Fibre optique : le département de la Savoie rompt la délégation de service public

Le conseil départemental de la Savoie annule le contrat de délégation de service public (DSP) visant la couverture du département en fibre optique. L’exécutif départemental met en cause l’entreprise Fibréa en la désignant comme responsable de cette résiliation forcée, qui coûtera 6,8 millions d’euros à la Savoie. Un rebondissement supplémentaire dans ce dossier bien mystérieux.
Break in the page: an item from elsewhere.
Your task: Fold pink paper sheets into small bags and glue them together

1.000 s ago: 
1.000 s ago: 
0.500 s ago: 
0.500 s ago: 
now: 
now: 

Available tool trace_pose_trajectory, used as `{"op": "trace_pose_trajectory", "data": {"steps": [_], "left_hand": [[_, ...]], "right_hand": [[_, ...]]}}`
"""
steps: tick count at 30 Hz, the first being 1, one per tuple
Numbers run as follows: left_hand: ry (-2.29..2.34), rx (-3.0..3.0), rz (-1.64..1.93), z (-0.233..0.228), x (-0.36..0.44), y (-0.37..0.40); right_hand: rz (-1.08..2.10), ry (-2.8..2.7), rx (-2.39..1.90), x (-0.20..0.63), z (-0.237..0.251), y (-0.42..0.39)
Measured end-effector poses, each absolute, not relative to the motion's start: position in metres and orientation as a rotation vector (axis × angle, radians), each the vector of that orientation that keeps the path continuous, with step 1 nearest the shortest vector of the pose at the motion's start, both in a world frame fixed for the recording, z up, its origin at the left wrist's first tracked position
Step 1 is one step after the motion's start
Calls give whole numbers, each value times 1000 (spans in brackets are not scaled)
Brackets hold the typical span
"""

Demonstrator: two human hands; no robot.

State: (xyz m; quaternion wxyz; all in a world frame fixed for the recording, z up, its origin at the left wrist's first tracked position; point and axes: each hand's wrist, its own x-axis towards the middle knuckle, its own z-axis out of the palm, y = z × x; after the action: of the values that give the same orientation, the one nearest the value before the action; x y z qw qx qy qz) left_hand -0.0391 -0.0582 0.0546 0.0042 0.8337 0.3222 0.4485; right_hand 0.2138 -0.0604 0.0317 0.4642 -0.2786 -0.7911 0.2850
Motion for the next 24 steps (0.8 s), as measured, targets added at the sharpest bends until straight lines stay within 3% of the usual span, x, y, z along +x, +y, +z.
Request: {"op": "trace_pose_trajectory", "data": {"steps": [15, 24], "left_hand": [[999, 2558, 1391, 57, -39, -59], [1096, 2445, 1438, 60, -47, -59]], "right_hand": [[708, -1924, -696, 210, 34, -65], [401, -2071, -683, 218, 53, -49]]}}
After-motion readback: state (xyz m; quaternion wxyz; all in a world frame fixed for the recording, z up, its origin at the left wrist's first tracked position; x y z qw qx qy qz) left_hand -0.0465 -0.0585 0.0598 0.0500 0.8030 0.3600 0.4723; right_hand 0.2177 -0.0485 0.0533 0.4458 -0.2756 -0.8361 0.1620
En juillet 2016, le conseil départemental de la Savoie avait confié la DSP à Axione, filiale du groupe Bouygues. Quinze mois plus tard, le même contrat est rompu par la collectivité publique pour "motif d'intérêt général".

Un contrat à 223 millions

La fibre optique devait être déployée dans toute la Savoie d'ici 2026, pour un investissement de 223 millions d'euros, dont un maximum de 133 millions d'euros d'argent public sur dix ans. Le financement public était assuré par le département (32,5 millions d'euros), les intercommunalités (32,5 millions d'euros), la région Auvergne-Rhône-Alpes, l'État et l'Union européenne.

Lorsque la DSP a été signée, les deux contractants savaient que l'entreprise Fibréa avait commencé à poser de la fibre optique en Maurienne. Cette société est une filiale de la société d'économie mixte (SEM) SORÉA, chargée du service public d'électricité par des communes mauriennaises.
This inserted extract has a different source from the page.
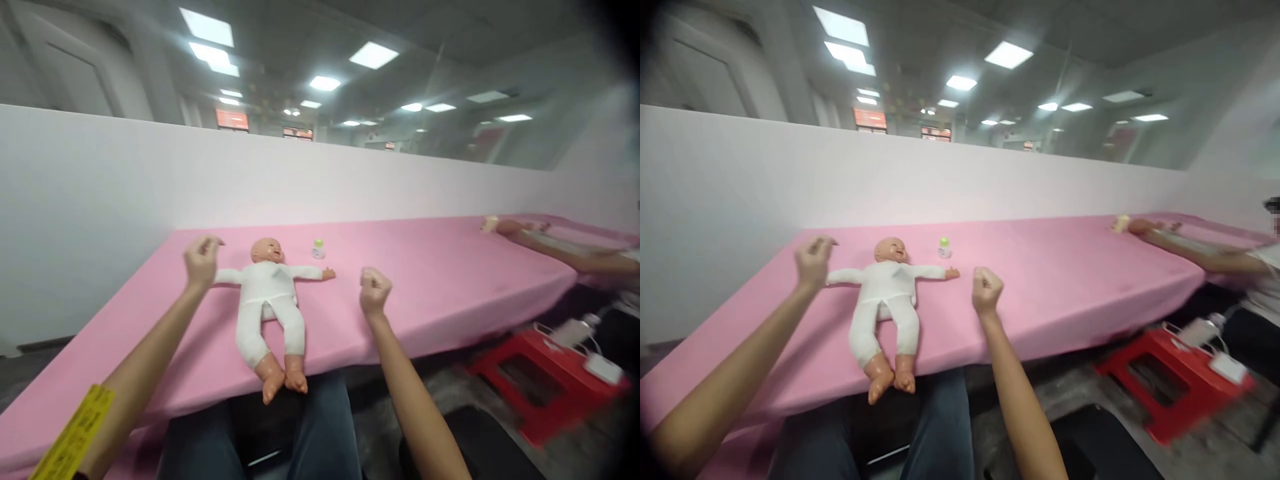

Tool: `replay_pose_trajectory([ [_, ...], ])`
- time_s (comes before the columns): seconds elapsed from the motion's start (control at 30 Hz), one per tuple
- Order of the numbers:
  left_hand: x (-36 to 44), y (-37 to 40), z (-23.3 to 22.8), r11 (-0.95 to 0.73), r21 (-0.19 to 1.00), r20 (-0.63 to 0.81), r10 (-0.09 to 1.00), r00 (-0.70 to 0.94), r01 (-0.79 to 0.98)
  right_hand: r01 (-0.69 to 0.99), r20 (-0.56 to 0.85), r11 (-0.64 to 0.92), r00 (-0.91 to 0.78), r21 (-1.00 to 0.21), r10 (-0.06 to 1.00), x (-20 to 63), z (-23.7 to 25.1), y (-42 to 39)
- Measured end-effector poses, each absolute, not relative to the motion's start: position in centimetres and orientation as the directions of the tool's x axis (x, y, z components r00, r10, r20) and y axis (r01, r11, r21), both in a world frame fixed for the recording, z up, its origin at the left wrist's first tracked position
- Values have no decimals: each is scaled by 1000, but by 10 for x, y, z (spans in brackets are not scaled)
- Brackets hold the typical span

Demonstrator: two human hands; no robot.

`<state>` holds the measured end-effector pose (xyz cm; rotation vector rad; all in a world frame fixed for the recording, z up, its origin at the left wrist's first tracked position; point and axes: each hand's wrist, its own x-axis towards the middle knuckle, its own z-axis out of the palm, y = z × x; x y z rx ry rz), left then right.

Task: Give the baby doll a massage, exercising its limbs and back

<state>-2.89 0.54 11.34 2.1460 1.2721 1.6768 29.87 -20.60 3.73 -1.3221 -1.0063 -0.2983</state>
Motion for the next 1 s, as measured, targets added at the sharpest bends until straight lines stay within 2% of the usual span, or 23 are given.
replay_pose_trajectory([
  [0.07, -35, 17, 91, -648, 593, 713, 698, 63, 478, 699, 740, 324, 436, -637, 513, 268, 37, -147],
  [0.13, -37, 20, 58, -650, 625, 674, 729, 122, 431, 705, 714, 349, 316, -617, 624, 242, 30, -100],
  [0.2, -38, 21, 26, -619, 660, 623, 768, 151, 425, 715, 692, 359, 240, -600, 681, 226, 19, -66],
  [0.3, -40, 25, -5, -590, 661, 492, 808, 325, 465, 728, 668, 348, 200, -591, 717, 225, -3, -38],
  [0.4, -41, 25, -11, -537, 662, 432, 843, 320, 523, 736, 524, 205, 231, -645, 820, 236, -21, -31],
  [0.53, -36, 23, -6, -476, 657, 365, 879, 305, 585, 763, 381, 71, 237, -642, 893, 248, -27, -40],
  [0.73, -31, 20, -5, -438, 659, 305, 899, 315, 611, 761, 189, -42, 214, -647, 958, 252, -18, -46],
  [1.0, -30, 18, -1, -456, 645, 312, 890, 333, 614, 740, 117, -69, 197, -669, 973, 251, -12, -51],
])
Officiellement, 200 kilomètres avaient ainsi été déroulés autour de Saint-Jean-de-Maurienne. La DSP tenait compte de cette pose, puisque le délégataire Axione devait louer le réseau de Fibréa. Cela évitait de poser deux fois des fibres optiques, une pratique de toute façon proscrite pour pouvoir obtenir des financements de la région, de l'État et de l'Europe.

L'énigme Fibréa

Mais depuis juillet 2016, Fibréa a continué de poser de la fibre optique. L'entreprise espérait-elle couper l'herbe sous le pied d'Axione pour l'obliger à lui louer un plus grand réseau ? Toujours est-il que les actionnaires de la SORÉA se sont réveillés il y a quelques mois, découvrant que deux dirigeants exécutifs de Fibréa ont déployé la fibre optique à leur insu, explique en séance Pierre-Marie Charvoz, le maire de Saint-Jean-de-Maurienne et conseiller départemental. Congédiés au cours de l'été, les deux dirigeants sont aujourd'hui poursuivis par la SEM.
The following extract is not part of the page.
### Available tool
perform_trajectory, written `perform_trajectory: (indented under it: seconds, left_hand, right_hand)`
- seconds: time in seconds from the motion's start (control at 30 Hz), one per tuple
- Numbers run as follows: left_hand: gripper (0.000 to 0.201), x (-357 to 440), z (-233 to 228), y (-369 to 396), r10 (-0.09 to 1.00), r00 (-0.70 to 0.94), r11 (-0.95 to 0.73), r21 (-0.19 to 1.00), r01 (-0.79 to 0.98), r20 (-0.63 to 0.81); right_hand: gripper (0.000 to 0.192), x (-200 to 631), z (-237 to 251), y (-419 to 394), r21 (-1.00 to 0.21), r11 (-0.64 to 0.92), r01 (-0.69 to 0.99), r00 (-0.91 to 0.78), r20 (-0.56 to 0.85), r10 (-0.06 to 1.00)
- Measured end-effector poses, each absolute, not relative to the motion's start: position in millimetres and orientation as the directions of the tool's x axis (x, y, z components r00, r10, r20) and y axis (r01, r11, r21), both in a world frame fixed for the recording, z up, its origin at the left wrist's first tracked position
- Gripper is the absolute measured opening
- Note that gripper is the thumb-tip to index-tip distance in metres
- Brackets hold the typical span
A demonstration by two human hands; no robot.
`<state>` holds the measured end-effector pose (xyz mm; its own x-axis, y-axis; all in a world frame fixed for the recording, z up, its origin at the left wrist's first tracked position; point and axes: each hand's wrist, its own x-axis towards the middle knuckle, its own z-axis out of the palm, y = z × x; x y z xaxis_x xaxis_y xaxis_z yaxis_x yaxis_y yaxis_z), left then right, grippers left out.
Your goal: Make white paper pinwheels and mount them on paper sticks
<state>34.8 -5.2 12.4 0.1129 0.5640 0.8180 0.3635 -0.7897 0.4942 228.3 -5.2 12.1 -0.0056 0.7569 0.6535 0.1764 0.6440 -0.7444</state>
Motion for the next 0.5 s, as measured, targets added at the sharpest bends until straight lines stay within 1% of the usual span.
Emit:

Mais il est trop tard pour le département de la Savoie. "L'économie générale de la DSP est déséquilibrée", constate Hervé Gaymard, le président du conseil départemental.

Le groupe d'opposition Savoie pour tous dit s'inquiéter du retard pris par la Savoie dans le déploiement de la fibre optique, par la voix de Jacqueline Tallin, conseillère départementale de Montmélian.

6,8 millions de dédommagements

La résiliation du contrat vaut mieux qu'un avenant qui aurait pu être attaqué en justice par les concurrents d'Axione, rétorquent Hervé Gaymard et Annick Cressens, maire de Beaufort et conseillère départementale en charge de l'aménagement numérique.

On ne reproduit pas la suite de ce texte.